:: COLLECTED MATERIAL ::

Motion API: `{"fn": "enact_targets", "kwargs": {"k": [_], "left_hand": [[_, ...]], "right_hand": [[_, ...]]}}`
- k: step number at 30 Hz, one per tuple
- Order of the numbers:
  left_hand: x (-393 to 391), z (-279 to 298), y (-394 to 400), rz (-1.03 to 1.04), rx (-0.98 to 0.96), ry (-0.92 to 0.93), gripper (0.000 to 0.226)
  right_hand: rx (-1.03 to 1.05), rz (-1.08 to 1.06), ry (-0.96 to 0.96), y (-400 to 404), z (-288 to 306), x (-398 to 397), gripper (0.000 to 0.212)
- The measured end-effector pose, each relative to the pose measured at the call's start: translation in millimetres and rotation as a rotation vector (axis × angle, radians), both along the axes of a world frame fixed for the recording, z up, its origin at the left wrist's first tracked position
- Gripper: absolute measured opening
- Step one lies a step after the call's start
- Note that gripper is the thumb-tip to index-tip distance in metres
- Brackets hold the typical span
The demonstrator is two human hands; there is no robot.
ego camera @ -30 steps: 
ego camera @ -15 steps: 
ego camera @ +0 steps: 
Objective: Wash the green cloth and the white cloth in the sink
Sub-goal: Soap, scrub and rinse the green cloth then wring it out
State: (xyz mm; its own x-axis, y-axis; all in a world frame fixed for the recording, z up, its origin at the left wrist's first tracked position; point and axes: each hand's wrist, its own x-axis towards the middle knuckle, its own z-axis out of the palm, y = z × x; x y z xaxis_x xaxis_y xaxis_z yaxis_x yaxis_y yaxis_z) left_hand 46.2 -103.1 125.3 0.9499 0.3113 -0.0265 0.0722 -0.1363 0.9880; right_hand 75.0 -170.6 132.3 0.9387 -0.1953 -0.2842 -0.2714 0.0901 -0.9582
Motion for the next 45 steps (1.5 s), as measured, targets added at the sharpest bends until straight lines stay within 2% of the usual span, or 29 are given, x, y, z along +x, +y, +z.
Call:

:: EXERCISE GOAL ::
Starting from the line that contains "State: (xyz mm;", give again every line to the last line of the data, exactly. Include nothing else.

:: RESPONSE BELOW ::
State: (xyz mm; its own x-axis, y-axis; all in a world frame fixed for the recording, z up, its origin at the left wrist's first tracked position; point and axes: each hand's wrist, its own x-axis towards the middle knuckle, its own z-axis out of the palm, y = z × x; x y z xaxis_x xaxis_y xaxis_z yaxis_x yaxis_y yaxis_z) left_hand 46.2 -103.1 125.3 0.9499 0.3113 -0.0265 0.0722 -0.1363 0.9880; right_hand 75.0 -170.6 132.3 0.9387 -0.1953 -0.2842 -0.2714 0.0901 -0.9582
Motion for the next 45 steps (1.5 s), as measured, targets added at the sharpest bends until straight lines stay within 2% of the usual span, or 29 are given, x, y, z along +x, +y, +z.
Call:

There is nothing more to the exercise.